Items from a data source
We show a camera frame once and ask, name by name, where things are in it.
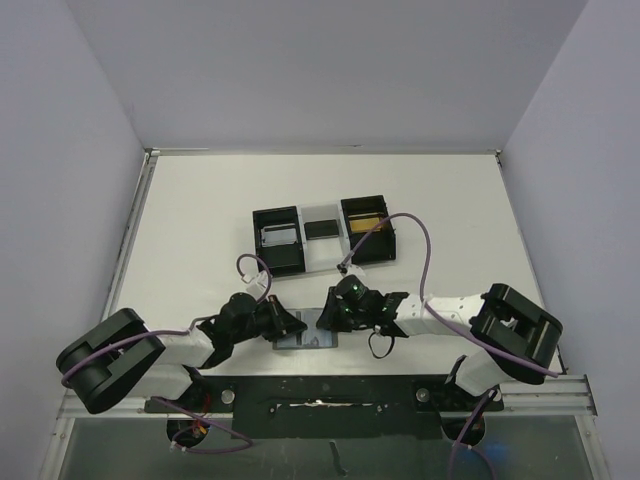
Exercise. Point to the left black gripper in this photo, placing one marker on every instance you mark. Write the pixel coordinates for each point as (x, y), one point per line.
(278, 321)

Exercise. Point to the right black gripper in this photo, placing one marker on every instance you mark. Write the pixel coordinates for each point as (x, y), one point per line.
(335, 314)

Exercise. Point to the grey leather card holder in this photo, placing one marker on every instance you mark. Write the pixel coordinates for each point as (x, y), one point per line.
(312, 338)

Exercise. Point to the black white three-bin tray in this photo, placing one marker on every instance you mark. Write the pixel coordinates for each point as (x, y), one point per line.
(303, 239)

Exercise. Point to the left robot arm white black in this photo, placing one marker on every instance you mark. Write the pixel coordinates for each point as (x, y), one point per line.
(122, 357)

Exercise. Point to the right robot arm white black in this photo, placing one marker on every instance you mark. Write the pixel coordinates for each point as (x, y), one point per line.
(516, 337)

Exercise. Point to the silver card in left bin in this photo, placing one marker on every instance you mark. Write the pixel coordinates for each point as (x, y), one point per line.
(277, 235)

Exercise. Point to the black card in middle bin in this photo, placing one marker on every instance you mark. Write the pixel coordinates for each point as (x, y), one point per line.
(321, 229)

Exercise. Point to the gold card in right bin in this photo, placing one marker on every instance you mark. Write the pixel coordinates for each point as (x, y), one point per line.
(363, 223)

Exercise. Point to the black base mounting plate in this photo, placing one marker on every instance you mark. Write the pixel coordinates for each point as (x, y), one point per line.
(333, 407)

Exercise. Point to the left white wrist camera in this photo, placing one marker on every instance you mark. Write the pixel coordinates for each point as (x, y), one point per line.
(257, 285)

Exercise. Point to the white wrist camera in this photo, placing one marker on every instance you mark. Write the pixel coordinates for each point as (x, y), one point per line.
(347, 270)
(257, 285)

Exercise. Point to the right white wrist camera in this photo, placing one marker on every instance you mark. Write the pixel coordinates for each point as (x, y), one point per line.
(347, 270)

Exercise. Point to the aluminium frame rail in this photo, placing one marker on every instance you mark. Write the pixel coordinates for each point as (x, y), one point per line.
(567, 395)

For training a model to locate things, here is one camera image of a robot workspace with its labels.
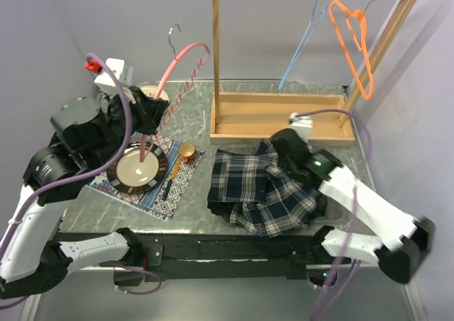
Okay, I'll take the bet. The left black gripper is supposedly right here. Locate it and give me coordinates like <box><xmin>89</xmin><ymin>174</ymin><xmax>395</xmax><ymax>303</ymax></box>
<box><xmin>90</xmin><ymin>84</ymin><xmax>170</xmax><ymax>167</ymax></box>

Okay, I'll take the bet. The navy beige plaid skirt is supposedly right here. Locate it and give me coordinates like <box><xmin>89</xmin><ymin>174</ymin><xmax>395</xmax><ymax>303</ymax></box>
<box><xmin>207</xmin><ymin>139</ymin><xmax>327</xmax><ymax>238</ymax></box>

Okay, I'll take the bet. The pink hanger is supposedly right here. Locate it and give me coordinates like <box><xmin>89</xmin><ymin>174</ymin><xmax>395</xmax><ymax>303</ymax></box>
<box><xmin>140</xmin><ymin>23</ymin><xmax>211</xmax><ymax>164</ymax></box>

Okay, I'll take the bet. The light blue wire hanger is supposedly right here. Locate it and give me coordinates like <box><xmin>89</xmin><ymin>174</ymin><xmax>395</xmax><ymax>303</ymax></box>
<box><xmin>277</xmin><ymin>0</ymin><xmax>328</xmax><ymax>91</ymax></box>

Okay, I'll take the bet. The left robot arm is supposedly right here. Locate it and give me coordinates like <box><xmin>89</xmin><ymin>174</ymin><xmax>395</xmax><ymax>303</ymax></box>
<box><xmin>1</xmin><ymin>86</ymin><xmax>169</xmax><ymax>300</ymax></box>

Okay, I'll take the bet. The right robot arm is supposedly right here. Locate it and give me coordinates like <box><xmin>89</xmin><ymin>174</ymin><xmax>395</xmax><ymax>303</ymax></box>
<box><xmin>270</xmin><ymin>128</ymin><xmax>436</xmax><ymax>284</ymax></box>

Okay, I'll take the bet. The beige round plate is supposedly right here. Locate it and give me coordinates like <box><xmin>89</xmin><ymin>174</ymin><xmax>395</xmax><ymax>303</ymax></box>
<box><xmin>139</xmin><ymin>85</ymin><xmax>171</xmax><ymax>103</ymax></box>

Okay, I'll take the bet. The black rimmed plate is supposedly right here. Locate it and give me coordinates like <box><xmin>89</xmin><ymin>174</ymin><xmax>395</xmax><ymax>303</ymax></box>
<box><xmin>106</xmin><ymin>142</ymin><xmax>167</xmax><ymax>194</ymax></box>

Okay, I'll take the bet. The wooden clothes rack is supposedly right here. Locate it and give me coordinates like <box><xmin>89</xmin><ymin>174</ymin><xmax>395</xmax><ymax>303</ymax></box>
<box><xmin>210</xmin><ymin>0</ymin><xmax>417</xmax><ymax>147</ymax></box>

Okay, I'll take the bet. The clear plastic bin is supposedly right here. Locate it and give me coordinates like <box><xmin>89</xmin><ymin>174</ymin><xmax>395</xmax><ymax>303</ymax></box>
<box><xmin>217</xmin><ymin>142</ymin><xmax>344</xmax><ymax>224</ymax></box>

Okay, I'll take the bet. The dark green pen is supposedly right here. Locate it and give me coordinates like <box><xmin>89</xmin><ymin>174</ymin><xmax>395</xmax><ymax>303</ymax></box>
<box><xmin>162</xmin><ymin>179</ymin><xmax>172</xmax><ymax>201</ymax></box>

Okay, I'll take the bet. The blue patterned placemat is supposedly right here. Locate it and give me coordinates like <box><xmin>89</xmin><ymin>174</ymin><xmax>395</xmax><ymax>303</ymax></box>
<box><xmin>87</xmin><ymin>136</ymin><xmax>204</xmax><ymax>222</ymax></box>

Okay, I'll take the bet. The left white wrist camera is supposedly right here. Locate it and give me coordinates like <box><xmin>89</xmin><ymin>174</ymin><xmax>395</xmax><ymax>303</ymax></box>
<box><xmin>84</xmin><ymin>57</ymin><xmax>135</xmax><ymax>96</ymax></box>

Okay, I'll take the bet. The copper cup with handle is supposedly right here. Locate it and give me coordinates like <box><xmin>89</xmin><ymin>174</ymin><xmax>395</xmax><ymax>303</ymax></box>
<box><xmin>171</xmin><ymin>142</ymin><xmax>196</xmax><ymax>179</ymax></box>

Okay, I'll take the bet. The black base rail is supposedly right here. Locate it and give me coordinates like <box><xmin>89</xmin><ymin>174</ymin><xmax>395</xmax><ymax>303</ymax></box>
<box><xmin>113</xmin><ymin>232</ymin><xmax>355</xmax><ymax>288</ymax></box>

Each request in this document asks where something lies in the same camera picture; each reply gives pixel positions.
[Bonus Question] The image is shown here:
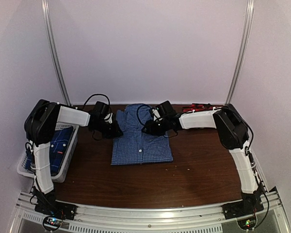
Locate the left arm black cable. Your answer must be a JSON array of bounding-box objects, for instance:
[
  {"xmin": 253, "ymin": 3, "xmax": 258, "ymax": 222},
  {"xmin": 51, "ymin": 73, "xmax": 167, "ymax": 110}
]
[{"xmin": 83, "ymin": 94, "xmax": 111, "ymax": 112}]

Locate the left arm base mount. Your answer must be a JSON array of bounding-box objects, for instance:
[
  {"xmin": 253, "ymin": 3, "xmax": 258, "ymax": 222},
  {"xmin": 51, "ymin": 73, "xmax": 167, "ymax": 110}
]
[{"xmin": 33, "ymin": 187, "xmax": 77, "ymax": 220}]

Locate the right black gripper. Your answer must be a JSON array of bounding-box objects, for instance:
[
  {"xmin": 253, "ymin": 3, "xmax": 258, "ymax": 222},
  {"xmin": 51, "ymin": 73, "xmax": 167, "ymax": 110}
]
[{"xmin": 142, "ymin": 117, "xmax": 170, "ymax": 135}]

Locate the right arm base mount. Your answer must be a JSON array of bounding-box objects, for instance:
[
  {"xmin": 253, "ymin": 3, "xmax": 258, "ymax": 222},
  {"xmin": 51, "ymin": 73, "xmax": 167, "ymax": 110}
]
[{"xmin": 222, "ymin": 188, "xmax": 264, "ymax": 220}]

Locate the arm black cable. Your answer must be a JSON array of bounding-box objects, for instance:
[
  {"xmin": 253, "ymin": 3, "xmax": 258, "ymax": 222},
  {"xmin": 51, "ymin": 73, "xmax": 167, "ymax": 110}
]
[
  {"xmin": 83, "ymin": 94, "xmax": 111, "ymax": 112},
  {"xmin": 136, "ymin": 104, "xmax": 152, "ymax": 127}
]

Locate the left aluminium frame post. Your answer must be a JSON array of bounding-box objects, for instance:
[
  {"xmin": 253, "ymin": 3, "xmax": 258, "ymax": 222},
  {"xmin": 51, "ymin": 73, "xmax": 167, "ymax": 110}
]
[{"xmin": 41, "ymin": 0, "xmax": 72, "ymax": 106}]

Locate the aluminium frame post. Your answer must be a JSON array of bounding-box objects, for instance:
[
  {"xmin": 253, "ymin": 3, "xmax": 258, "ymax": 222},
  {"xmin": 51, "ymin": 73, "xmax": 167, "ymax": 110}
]
[
  {"xmin": 225, "ymin": 0, "xmax": 255, "ymax": 104},
  {"xmin": 41, "ymin": 0, "xmax": 72, "ymax": 106}
]

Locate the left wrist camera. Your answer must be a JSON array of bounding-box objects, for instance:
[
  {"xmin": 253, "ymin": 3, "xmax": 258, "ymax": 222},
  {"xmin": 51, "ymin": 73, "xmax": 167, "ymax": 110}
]
[{"xmin": 104, "ymin": 112, "xmax": 113, "ymax": 124}]

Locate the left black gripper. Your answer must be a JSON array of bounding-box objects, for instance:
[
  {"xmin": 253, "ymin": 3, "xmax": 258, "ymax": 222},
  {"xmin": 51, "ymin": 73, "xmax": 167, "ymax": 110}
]
[{"xmin": 94, "ymin": 119, "xmax": 123, "ymax": 139}]

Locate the dark blue plaid shirt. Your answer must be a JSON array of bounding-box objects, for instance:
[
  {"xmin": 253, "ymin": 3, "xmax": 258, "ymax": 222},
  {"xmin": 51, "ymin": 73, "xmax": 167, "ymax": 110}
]
[{"xmin": 25, "ymin": 126, "xmax": 74, "ymax": 176}]

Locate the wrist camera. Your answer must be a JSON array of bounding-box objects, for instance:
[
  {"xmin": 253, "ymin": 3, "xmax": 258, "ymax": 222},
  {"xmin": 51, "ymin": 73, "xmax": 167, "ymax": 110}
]
[
  {"xmin": 149, "ymin": 108, "xmax": 162, "ymax": 121},
  {"xmin": 104, "ymin": 112, "xmax": 113, "ymax": 124}
]

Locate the red black plaid shirt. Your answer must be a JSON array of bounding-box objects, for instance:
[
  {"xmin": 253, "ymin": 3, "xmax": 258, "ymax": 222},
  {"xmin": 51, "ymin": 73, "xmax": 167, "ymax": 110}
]
[{"xmin": 182, "ymin": 103, "xmax": 222, "ymax": 113}]

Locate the blue small-check long sleeve shirt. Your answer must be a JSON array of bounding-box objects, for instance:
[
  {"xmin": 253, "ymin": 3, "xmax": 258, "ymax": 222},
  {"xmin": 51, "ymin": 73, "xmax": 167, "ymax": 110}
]
[{"xmin": 111, "ymin": 104, "xmax": 173, "ymax": 166}]

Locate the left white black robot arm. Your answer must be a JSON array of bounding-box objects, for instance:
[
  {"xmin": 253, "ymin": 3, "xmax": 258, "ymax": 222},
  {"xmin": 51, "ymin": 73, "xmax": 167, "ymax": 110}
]
[{"xmin": 24, "ymin": 99, "xmax": 123, "ymax": 194}]

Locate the right aluminium frame post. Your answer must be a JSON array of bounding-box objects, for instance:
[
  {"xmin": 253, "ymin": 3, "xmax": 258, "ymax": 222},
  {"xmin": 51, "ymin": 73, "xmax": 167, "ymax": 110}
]
[{"xmin": 225, "ymin": 0, "xmax": 255, "ymax": 104}]

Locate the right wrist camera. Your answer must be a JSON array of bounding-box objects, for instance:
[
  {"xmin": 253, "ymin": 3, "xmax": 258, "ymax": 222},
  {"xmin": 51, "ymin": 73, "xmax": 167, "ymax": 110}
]
[{"xmin": 149, "ymin": 108, "xmax": 162, "ymax": 121}]

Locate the white plastic laundry basket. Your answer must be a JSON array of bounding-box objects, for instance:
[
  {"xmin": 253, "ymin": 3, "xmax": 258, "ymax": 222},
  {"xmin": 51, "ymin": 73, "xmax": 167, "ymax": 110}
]
[{"xmin": 16, "ymin": 122, "xmax": 80, "ymax": 183}]

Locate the front aluminium frame rail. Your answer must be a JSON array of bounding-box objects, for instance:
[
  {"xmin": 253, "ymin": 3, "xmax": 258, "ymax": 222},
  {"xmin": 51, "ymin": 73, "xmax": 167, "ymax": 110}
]
[{"xmin": 9, "ymin": 191, "xmax": 288, "ymax": 233}]

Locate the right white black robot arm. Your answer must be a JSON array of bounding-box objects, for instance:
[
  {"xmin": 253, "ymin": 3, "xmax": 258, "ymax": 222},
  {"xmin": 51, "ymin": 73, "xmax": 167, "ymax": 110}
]
[{"xmin": 142, "ymin": 101, "xmax": 259, "ymax": 194}]

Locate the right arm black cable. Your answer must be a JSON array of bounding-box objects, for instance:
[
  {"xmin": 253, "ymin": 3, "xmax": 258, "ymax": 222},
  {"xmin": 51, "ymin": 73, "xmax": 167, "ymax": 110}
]
[{"xmin": 136, "ymin": 104, "xmax": 152, "ymax": 127}]

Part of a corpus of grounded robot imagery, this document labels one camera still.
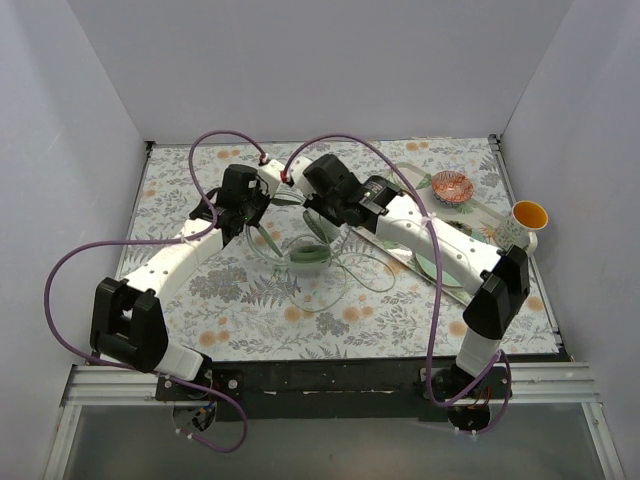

### What to work on
Which lines of the data contain the string "post"? Copy each one.

### Written answer
Locate the left aluminium frame post. Your answer must be a JSON array of bounding-box objects, for instance:
Locate the aluminium frame post. Your answer must be a JSON array of bounding-box objects, for instance:
Locate the right aluminium frame post. Your answer must be a JSON array of bounding-box objects, for instance:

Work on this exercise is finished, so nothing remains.